_Assignment_.
Among the records that follow, count the lines where "background" appears, and state the count by itself.

_Data entries_.

------------------------------------

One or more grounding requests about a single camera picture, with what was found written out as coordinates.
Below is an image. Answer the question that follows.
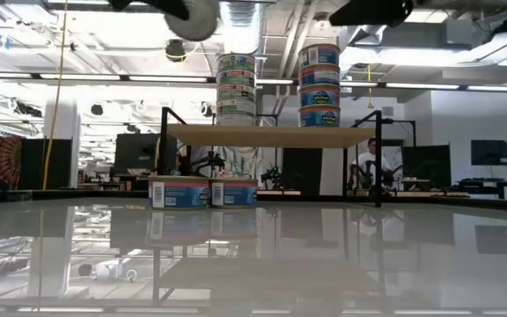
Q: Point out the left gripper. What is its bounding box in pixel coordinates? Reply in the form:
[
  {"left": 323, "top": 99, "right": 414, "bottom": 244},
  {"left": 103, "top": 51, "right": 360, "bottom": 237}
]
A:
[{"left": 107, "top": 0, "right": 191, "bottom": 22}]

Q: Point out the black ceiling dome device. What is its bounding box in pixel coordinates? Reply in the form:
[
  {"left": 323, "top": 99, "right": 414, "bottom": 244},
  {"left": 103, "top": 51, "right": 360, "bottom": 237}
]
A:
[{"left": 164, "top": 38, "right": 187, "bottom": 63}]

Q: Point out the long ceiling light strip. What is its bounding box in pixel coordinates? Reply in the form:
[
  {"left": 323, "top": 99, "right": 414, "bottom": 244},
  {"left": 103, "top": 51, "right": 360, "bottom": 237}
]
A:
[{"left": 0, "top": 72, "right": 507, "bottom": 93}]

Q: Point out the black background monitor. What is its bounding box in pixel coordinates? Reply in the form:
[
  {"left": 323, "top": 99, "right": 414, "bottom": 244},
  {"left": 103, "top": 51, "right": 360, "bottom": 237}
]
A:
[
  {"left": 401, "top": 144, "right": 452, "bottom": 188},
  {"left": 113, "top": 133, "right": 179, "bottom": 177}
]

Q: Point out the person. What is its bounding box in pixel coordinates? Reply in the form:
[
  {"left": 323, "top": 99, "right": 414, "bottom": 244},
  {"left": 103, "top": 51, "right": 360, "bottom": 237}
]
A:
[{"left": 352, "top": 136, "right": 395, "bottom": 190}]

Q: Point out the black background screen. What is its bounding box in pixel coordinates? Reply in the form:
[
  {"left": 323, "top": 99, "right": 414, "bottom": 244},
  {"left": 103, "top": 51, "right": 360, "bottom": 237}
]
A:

------------------------------------

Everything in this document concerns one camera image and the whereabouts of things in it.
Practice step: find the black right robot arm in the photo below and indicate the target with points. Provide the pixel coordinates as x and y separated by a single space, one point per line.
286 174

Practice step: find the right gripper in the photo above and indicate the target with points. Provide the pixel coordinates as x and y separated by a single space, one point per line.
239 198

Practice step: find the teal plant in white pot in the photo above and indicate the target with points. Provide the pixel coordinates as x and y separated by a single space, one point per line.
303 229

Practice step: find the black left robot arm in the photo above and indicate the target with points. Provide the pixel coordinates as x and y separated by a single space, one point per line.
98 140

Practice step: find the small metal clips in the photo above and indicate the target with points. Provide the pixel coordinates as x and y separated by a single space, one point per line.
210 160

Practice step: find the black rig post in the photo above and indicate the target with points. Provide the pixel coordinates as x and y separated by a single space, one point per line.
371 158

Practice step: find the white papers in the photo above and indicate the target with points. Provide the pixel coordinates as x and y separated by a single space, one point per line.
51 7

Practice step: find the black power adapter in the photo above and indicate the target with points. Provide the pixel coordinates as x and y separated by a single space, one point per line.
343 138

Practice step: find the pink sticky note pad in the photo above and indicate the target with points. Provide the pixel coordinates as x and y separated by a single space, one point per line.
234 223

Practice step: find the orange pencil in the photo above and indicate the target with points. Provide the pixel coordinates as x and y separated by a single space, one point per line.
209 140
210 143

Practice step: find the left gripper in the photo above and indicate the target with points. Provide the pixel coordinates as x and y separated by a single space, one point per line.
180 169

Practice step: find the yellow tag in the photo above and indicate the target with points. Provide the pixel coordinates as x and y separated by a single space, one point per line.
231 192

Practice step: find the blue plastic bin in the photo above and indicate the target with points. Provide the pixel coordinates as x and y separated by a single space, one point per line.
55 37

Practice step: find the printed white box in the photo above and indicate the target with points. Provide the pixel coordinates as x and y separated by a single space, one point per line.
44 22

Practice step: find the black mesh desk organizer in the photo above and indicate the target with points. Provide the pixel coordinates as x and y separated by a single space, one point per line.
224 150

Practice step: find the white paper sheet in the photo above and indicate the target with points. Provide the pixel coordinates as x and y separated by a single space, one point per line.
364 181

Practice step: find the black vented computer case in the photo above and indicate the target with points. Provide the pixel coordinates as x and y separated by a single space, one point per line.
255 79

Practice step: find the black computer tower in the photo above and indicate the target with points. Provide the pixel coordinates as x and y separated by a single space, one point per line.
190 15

------------------------------------

_Response below_.
2